The consequences of a Serena win are straightforward — it would mean another obstacle hurdled as she chases the first calendar sweep of the four major tournaments since Steffi Graf in 1988.
A win for Venus lacks historic ramifications, but it would extend her deepest run in the tournament since 2010. In 2011, she withdrew from the U.S. Open, citing Sjogren’s syndrome, an autoimmune disease.
She fell out of the top 100 that year for the first time since 1997 but now is in position to move back inside the top 20 with one more win.
Venus won the sisters’ last match on a hard court, 6-7 (2-7), 6-2, 6-3, last year in Montreal, though Serena has taken the other six most recent meetings, including a round-of-16 matchup at Wimbledon this year. Serena holds a lifetime 15-11 advantage.
“I’m playing, for me, the best player in the tournament, and that’s never easy,” Serena said. “She’s beaten me so many times. . . . She’s a player that knows how to win, knows how to beat me and knows my weaknesses better than anyone.”
No. 9 Marin Cilic, last year’s U.S. Open champion , dropped another set but pulled through to beat No. 27 Jeremy Chardy, 6-3, 2-6, 7-6 (7-2), 6-1, and advance to the quarterfinals.
Afterward, Cilic, who needed five sets against Mikhail Kukushkin in the third round, said having last year’s trophy in his possession has helped him relax this year and that he has been feeling better about his game of late.
“Just feeling really, really good on the court,” Cilic said. “I’m feeling that now even this match I’m hitting the ball better, serving much, much better, and that gives me really good confidence for the upcoming matches.”
Next up for Cilic is No. 19 Jo-Wilfried Tsonga, who defeated fellow Frenchman Benoit Paire in straight sets Sunday.
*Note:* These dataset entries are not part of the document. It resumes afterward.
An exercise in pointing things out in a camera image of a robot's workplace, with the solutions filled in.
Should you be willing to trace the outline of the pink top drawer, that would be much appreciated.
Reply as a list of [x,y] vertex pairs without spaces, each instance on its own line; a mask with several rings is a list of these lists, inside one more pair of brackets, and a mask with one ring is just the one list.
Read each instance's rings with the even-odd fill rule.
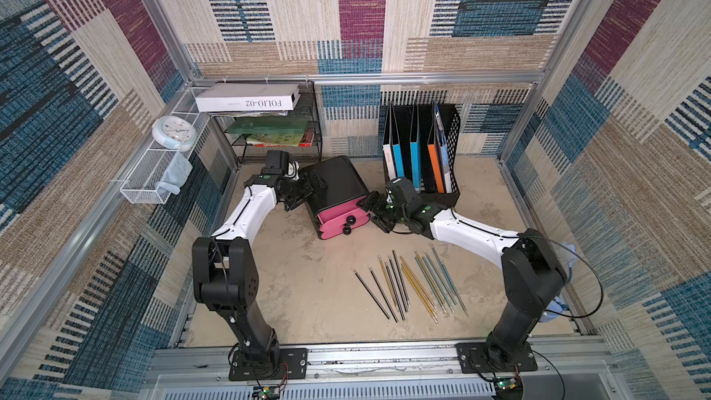
[[362,197],[355,198],[320,211],[317,215],[317,220],[320,222],[322,230],[325,231],[335,229],[337,226],[343,226],[349,217],[355,218],[356,222],[368,220],[368,213],[357,205],[361,200]]

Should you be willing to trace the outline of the black drawer cabinet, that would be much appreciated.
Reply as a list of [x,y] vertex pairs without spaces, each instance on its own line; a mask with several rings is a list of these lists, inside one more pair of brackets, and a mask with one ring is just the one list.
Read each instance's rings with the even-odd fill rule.
[[324,209],[368,195],[368,187],[361,179],[349,157],[340,156],[305,167],[316,170],[327,181],[328,187],[307,200],[309,214],[316,220]]

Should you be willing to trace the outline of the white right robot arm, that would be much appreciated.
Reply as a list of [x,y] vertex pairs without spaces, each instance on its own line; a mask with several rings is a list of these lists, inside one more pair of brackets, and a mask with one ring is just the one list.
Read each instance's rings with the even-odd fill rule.
[[458,246],[502,272],[507,303],[486,340],[459,351],[464,372],[538,370],[530,333],[568,281],[545,237],[535,229],[517,233],[463,217],[422,198],[407,178],[389,181],[384,193],[372,192],[357,205],[385,233],[402,225],[409,233]]

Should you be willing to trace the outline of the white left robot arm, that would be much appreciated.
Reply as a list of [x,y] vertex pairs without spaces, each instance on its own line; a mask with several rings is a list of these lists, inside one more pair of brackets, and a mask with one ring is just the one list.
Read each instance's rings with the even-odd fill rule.
[[233,213],[192,246],[194,298],[222,317],[236,337],[228,353],[232,381],[275,380],[286,370],[278,335],[257,305],[259,275],[252,244],[280,202],[290,211],[326,188],[318,172],[301,170],[290,154],[270,150],[265,167],[244,183]]

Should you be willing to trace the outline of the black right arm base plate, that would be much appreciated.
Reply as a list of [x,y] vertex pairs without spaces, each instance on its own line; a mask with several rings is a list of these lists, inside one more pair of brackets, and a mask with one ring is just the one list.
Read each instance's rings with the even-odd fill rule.
[[461,370],[466,374],[538,370],[533,350],[527,342],[513,352],[507,352],[501,346],[487,342],[457,343],[455,351]]

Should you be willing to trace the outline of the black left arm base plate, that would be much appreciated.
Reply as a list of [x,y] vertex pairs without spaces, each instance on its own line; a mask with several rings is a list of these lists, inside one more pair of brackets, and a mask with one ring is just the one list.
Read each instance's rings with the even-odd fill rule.
[[308,349],[280,348],[268,353],[256,353],[240,346],[228,355],[229,381],[303,380],[307,376]]

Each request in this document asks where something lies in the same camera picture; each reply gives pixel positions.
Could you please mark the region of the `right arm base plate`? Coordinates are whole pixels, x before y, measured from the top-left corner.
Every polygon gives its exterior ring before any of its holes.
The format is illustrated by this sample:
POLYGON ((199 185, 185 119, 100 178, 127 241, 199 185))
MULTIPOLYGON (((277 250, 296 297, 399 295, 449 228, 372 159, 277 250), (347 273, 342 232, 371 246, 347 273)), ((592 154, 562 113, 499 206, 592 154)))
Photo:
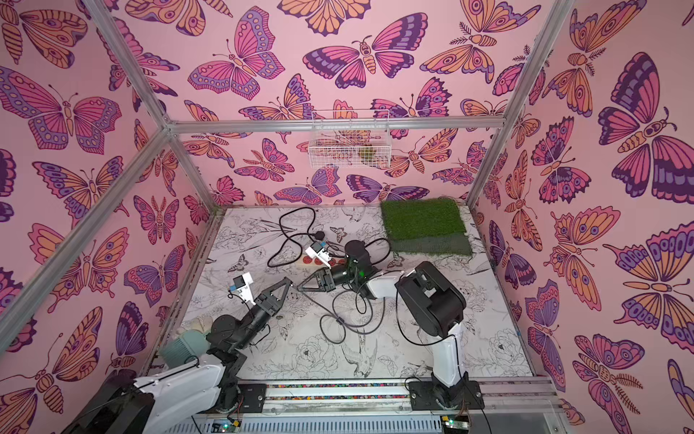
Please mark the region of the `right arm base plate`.
POLYGON ((453 387, 433 381, 407 382, 412 410, 483 410, 484 397, 480 384, 463 381, 453 387))

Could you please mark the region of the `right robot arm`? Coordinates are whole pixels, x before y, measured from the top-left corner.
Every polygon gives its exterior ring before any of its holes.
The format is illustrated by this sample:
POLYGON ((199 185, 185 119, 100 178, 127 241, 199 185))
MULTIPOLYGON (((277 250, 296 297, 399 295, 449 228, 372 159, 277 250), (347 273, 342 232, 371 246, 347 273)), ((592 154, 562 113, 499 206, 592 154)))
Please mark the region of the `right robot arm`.
POLYGON ((464 385, 460 341, 467 304, 462 293, 429 261, 410 271, 381 271, 372 261, 369 246, 352 240, 334 258, 325 242, 313 242, 305 248, 305 256, 318 260, 322 267, 299 284, 297 291, 308 298, 312 293, 342 288, 354 294, 369 315, 373 314, 374 300, 381 299, 387 305, 391 299, 396 309, 404 305, 419 329, 433 338, 431 342, 410 343, 431 349, 435 384, 446 391, 464 385))

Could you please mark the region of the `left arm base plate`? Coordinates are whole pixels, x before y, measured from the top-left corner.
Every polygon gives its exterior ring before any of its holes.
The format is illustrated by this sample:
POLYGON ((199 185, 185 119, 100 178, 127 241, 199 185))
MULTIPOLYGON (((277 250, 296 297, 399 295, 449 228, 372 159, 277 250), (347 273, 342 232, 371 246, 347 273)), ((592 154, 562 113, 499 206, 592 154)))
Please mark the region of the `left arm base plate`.
POLYGON ((220 389, 220 396, 215 410, 220 413, 260 413, 266 400, 265 383, 242 383, 225 386, 220 389))

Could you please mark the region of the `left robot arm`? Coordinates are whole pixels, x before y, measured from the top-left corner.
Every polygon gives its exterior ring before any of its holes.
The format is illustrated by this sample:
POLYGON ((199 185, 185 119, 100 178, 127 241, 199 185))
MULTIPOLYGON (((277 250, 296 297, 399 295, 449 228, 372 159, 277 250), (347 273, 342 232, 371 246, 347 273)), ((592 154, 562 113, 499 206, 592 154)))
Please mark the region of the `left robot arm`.
POLYGON ((243 318, 216 318, 204 354, 160 374, 108 379, 63 431, 161 433, 217 405, 239 406, 238 372, 247 360, 242 351, 279 313, 292 287, 292 280, 283 278, 253 298, 243 318))

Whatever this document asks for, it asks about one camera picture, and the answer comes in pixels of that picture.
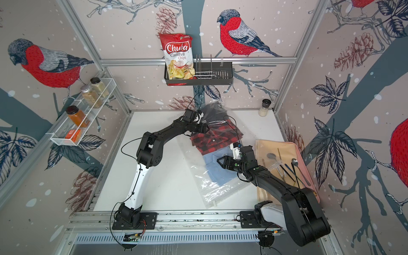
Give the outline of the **grey pinstriped shirt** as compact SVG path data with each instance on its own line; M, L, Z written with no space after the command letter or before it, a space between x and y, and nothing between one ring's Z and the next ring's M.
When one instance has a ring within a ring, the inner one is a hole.
M202 121L209 126L223 124L227 119L227 111L219 102L207 104L201 111L204 114Z

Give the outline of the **light blue cloth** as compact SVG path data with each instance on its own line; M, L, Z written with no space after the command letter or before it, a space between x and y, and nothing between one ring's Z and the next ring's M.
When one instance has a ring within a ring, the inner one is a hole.
M219 186L223 186L229 181L237 178L234 171L223 169L217 162L219 158L224 156L233 156L230 147L225 147L203 156L206 164L206 170L211 181L215 182Z

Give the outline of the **red black plaid shirt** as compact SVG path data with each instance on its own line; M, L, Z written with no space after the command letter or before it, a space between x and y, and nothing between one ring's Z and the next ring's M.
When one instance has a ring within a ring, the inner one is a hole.
M227 119L223 123L212 123L207 133L196 133L190 140L194 147L204 156L228 147L243 138L243 133Z

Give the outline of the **clear plastic vacuum bag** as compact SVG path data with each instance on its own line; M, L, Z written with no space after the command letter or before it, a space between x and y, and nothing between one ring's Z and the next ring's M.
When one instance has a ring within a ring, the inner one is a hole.
M218 101L205 105L202 122L207 133L180 136L177 142L206 208L215 207L248 186L244 176L222 168L223 157L233 157L233 147L254 146L256 134L237 113Z

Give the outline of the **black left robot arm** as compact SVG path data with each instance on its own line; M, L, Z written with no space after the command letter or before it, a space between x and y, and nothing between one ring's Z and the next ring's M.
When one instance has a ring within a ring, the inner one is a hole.
M142 213L143 192L145 180L151 174L150 169L156 167L163 159L164 145L179 135L209 131L209 126L203 120L204 113L200 110L186 109L184 114L175 119L172 124L157 132L145 132L140 138L139 148L134 158L137 161L137 172L132 182L127 198L119 203L117 211L112 211L114 230L154 229L156 213Z

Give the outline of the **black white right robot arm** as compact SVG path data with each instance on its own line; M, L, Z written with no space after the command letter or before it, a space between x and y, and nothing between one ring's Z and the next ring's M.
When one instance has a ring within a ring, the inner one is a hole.
M218 164L243 174L246 181L264 189L280 202L286 229L297 245L302 247L331 233L327 218L311 189L300 189L275 177L258 164L251 146L240 147L239 151L240 159L223 156L217 160Z

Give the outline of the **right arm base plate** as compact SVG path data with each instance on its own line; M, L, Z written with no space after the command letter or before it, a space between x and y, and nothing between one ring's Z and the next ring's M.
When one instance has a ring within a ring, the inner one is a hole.
M271 228L277 225L271 222L267 222L260 212L253 211L240 211L239 221L241 228Z

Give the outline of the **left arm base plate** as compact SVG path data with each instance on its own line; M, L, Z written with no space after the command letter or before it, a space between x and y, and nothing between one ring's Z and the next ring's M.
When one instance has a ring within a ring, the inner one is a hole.
M157 212L135 212L123 214L116 212L114 216L113 230L153 230L156 226Z
After winning his first six matches across mixed doubles, men’s doubles and men’s singles, Donald Young suffered his first defeat. He and fellow American Taylor Townsend, who made the mixed doubles draw as wild-card entrants, lost their second-round match in a tiebreak to Andrea Hlavackova and Lukasz Kubot, 7-6 (7-3), 1-6, 10-5.
Young is still alive in men’s doubles, in which he and American Michael Russell are slated to face countrymen Steve Johnson and Sam Querrey in Round 3. And in men’s singles, Young is the only unseeded player remaining. Entering the tournament No. 68 in the world, the 26-year-old has come back from a two-set deficit twice and will face No. 5 Stan Wawrinka in the round of 16 on Monday in Arthur Ashe Stadium.
Young beat Wawrinka in a five-set match in the 2011 U.S. Open but lost to him later that year in Shanghai in their most recent match.